Correspondence should be addressed to Teresa Fasciana; ti.oiligriv@anaicsaf.aseret

Received 26 June 2018; Revised 17 September 2018; Accepted 28 October 2018; Published 18 November 2018

Guest Editor: Maria E. Potes

Copyright © 2018 Giorgia Caruso et al. This is an open access article distributed under the Creative Commons Attribution License, which permits unrestricted use, distribution, and reproduction in any medium, provided the original work is properly cited.
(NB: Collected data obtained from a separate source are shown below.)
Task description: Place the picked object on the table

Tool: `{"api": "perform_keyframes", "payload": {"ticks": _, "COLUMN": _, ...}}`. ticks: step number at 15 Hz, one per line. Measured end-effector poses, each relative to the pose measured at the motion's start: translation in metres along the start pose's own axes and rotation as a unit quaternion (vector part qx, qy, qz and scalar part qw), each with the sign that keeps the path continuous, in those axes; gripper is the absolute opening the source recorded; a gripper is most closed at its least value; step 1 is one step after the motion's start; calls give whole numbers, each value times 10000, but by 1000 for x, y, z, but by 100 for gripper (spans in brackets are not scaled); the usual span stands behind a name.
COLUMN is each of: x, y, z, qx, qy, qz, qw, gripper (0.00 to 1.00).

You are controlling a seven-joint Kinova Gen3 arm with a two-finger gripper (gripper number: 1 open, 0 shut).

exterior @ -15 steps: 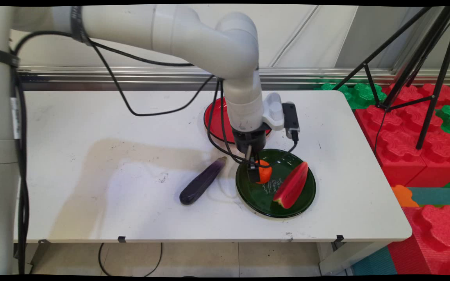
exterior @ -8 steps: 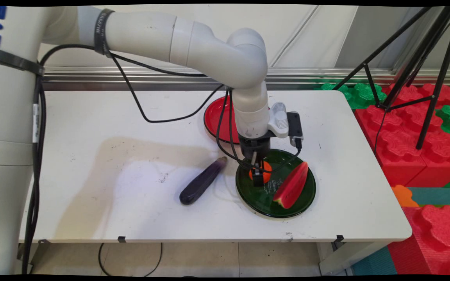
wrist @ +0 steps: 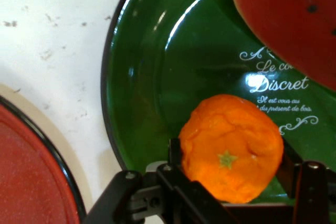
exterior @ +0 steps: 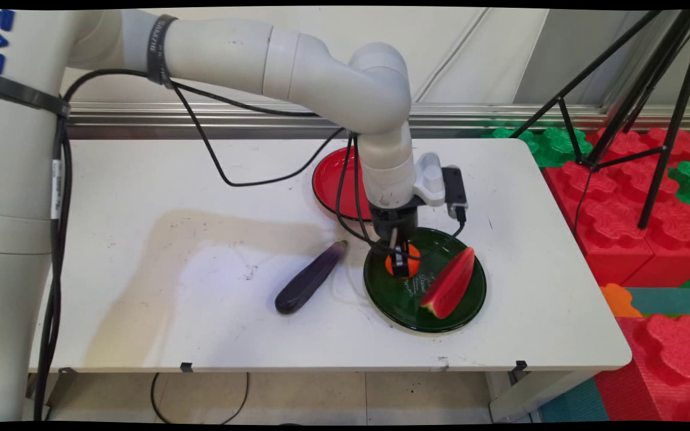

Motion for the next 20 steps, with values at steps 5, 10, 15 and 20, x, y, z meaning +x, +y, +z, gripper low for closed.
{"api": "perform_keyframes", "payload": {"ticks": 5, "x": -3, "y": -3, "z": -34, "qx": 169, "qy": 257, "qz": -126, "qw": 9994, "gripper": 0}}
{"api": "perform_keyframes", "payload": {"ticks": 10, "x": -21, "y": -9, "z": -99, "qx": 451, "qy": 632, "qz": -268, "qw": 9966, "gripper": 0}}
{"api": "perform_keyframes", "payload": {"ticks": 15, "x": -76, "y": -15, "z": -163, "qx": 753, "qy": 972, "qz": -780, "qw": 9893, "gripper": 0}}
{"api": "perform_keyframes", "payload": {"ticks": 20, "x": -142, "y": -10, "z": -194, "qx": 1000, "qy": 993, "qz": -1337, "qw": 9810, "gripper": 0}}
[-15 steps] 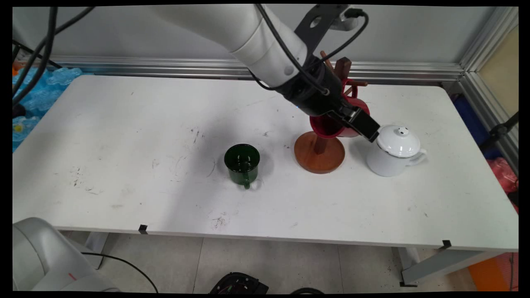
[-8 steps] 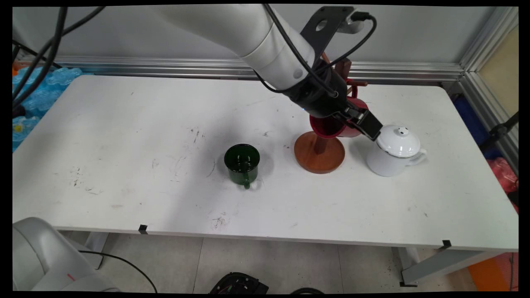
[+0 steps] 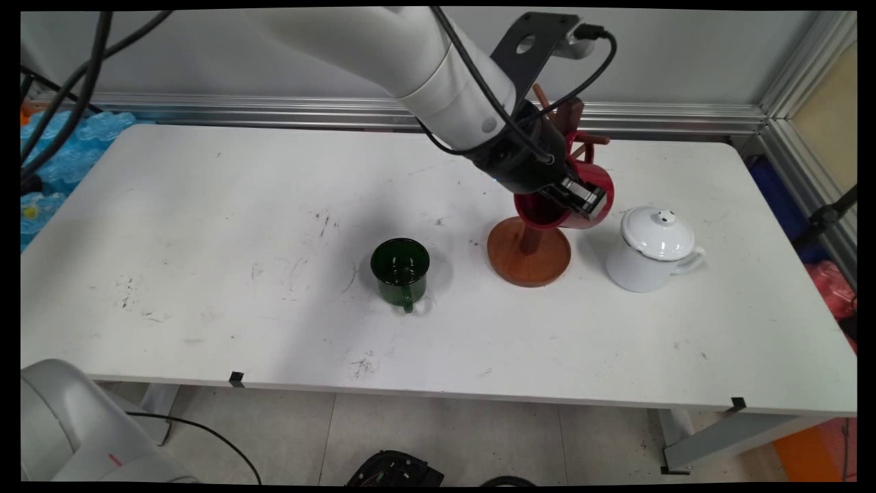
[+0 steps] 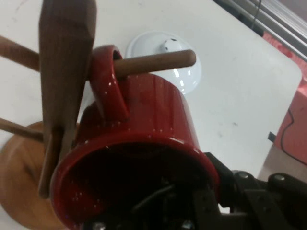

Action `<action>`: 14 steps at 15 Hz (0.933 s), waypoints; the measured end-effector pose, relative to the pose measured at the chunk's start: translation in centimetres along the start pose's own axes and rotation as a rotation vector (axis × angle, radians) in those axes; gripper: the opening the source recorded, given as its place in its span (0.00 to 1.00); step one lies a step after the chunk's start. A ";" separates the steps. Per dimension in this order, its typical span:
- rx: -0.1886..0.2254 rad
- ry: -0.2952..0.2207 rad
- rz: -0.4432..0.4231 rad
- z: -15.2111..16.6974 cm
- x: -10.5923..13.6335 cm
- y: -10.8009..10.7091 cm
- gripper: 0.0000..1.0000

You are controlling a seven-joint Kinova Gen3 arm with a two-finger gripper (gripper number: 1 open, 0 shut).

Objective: Place the picked object on the table

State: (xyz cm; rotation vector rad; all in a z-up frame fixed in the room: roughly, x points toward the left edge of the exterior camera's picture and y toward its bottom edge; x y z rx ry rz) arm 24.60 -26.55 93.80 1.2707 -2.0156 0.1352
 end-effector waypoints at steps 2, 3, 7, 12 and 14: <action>0.008 0.000 0.002 -0.1 -0.1 -0.1 0.00; 0.012 0.000 0.004 -0.1 -0.2 -0.2 0.00; 0.020 0.003 0.010 -0.3 -0.3 -0.2 0.00; 0.009 0.019 0.017 -0.8 -0.2 -0.1 0.00; 0.004 0.026 0.018 -0.9 -0.1 0.0 0.00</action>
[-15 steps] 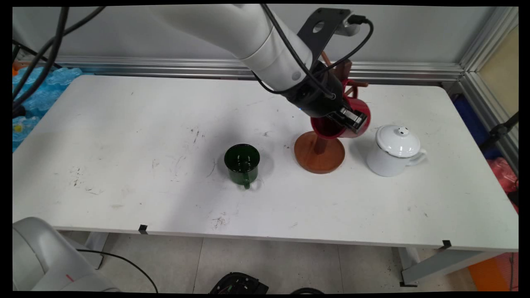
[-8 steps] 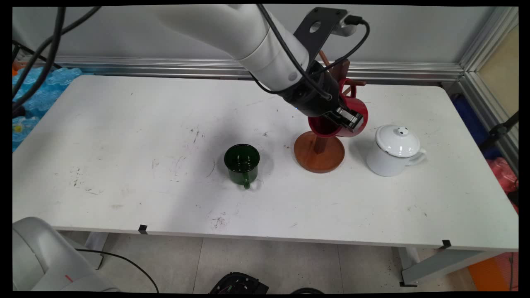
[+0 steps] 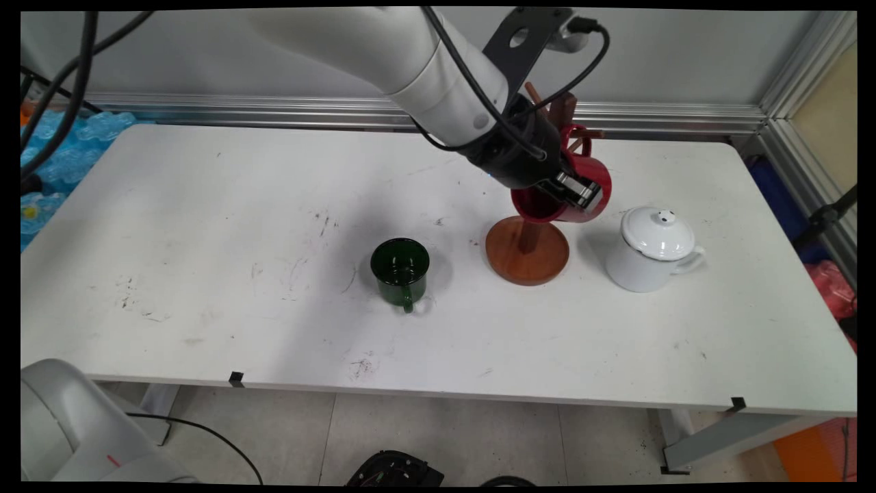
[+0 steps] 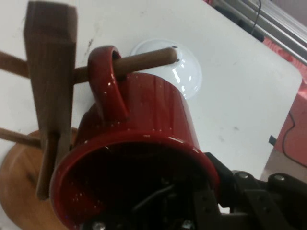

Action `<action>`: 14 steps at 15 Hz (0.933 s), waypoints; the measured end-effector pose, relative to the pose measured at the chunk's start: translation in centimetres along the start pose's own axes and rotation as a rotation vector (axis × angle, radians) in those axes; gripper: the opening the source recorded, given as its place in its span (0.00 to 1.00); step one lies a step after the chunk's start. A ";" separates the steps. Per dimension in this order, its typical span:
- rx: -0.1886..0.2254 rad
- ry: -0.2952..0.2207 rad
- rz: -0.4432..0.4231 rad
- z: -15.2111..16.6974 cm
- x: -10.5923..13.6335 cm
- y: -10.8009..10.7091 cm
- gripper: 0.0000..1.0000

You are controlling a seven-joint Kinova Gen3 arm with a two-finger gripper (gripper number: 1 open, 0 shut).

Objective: Place the picked object on the table

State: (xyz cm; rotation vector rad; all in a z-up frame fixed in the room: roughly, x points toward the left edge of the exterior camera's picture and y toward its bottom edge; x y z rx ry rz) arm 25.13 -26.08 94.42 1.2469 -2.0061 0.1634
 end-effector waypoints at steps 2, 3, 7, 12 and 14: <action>-0.009 0.011 0.003 -0.2 0.3 0.2 0.00; -0.014 0.014 0.004 -0.3 0.4 0.3 0.00; -0.034 0.022 0.010 -0.8 0.4 0.8 0.00; -0.064 0.019 0.024 -1.5 0.0 1.6 0.00; -0.077 0.022 0.031 -1.7 0.0 1.9 0.00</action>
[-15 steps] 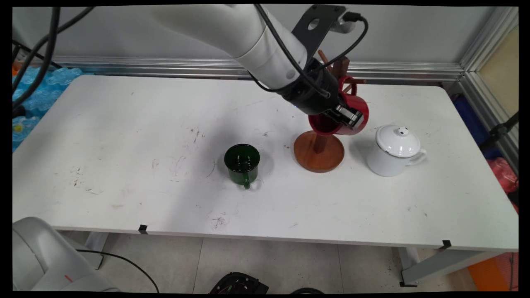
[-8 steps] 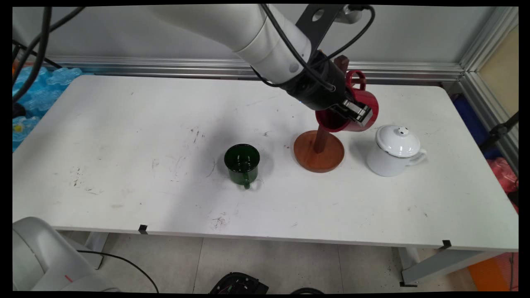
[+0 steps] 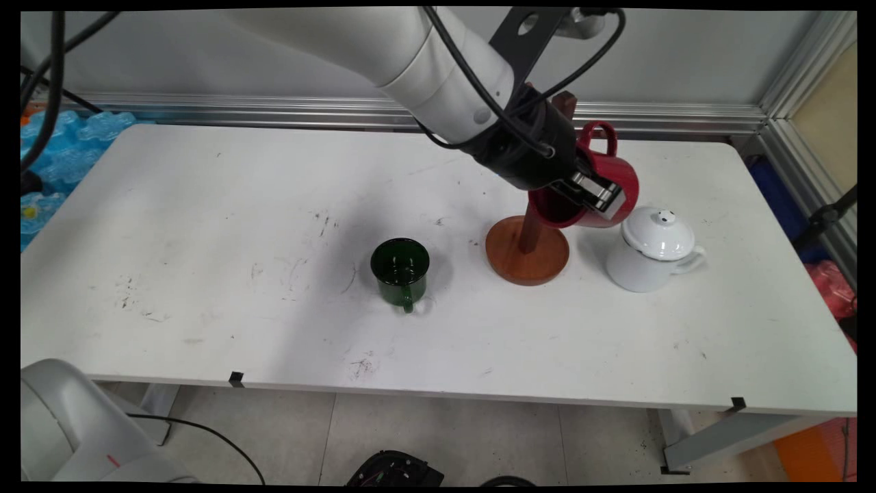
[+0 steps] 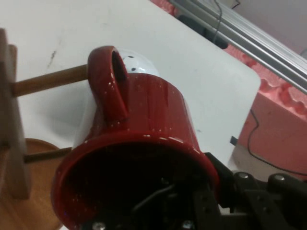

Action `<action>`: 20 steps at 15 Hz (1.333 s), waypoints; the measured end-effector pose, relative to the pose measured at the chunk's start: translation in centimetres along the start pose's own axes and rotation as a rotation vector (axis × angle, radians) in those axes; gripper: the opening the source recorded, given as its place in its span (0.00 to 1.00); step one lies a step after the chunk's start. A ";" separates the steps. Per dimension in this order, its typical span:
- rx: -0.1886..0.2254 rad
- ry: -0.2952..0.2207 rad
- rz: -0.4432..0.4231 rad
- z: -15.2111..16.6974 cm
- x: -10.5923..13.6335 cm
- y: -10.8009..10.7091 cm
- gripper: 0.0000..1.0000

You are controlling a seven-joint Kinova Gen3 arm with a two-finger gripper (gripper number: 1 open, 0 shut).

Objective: Place the picked object on the table

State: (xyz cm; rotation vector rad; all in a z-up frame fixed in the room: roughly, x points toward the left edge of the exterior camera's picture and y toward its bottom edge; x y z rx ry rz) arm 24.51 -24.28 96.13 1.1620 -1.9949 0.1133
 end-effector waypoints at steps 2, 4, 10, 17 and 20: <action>-0.013 0.004 0.006 -0.2 0.1 0.3 0.00; -0.024 0.008 0.012 -0.3 0.2 0.6 0.00; -0.042 -0.009 0.026 -1.1 -0.3 0.9 0.00; -0.064 -0.078 0.059 -5.3 -1.6 -0.1 0.00; -0.070 -0.105 0.087 -7.7 -1.9 -1.0 0.00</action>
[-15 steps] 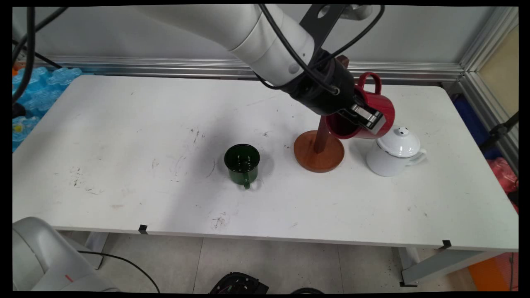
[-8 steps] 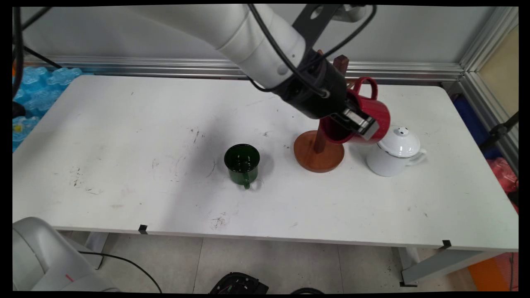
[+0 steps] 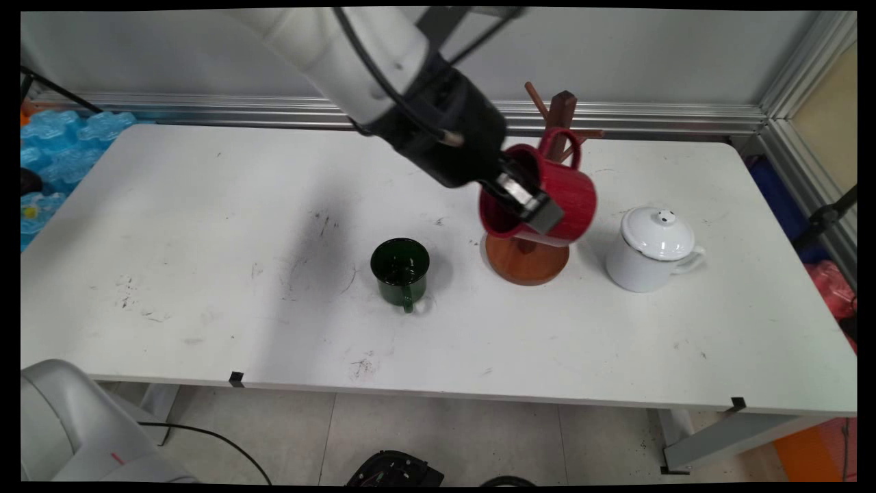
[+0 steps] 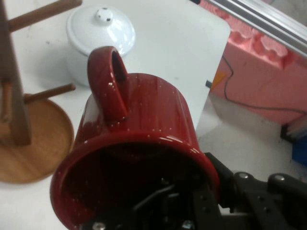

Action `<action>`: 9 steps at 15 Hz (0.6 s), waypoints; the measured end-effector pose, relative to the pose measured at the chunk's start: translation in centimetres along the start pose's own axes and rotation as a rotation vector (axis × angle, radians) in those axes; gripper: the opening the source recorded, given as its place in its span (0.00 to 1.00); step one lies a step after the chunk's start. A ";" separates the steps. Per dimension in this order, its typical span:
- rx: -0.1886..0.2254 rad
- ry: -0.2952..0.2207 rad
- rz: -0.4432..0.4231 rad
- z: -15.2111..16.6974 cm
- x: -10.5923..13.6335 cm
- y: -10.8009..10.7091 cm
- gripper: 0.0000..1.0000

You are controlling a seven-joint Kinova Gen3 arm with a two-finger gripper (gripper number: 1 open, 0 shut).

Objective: Place the picked object on the table

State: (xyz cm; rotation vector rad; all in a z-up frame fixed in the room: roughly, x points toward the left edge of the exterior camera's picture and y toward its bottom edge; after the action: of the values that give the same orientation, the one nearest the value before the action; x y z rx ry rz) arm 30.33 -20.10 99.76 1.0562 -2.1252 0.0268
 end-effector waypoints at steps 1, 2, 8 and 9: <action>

Extra-intestinal E. coli are emerging as a global threat due to their diffusion as opportunistic pathogens and, above all, to their wide set of antibiotic resistance determinants. There are still many gaps in our knowledge of their origin and spread pathways, although food animals have been adjudicated vehicles for passing mult-drug resistant bacteria to humans. This study analyzed 46 samples of meat purchased from retail stores in Palermo in order to obtain quinolone-resistant E. coli isolates. Strains were screened for their phylogenetic groups, ST131-associated single nucleotide polymorphisms (SNPs), and then typed by ERIC-PCR. Their set of virulence factors, namely, kpsMII, papA, sfaS, focG, iutA, papC, hlyD, and afa genes, were investigated and their fluoroquinolone-resistance determinants evaluated. The data obtained show a dramatically high prevalence of multidrug resistance patterns in the Palermo area, with 28% of the isolates having virulence factor genes typical of ExPEC strains. No B2 group or ST131 strains were detected. Moreover, 20% of our isolates showed positivity to all the plasmid-mediated quinolone resistance (PMQR) determinants, showing a potential to transfer these genes among other bacteria. Therefore, these data underline the possibility that food animals and, specifically, poultry in particular may be a significant source of resistant bacterial strains, posing a potential zoonotic risk.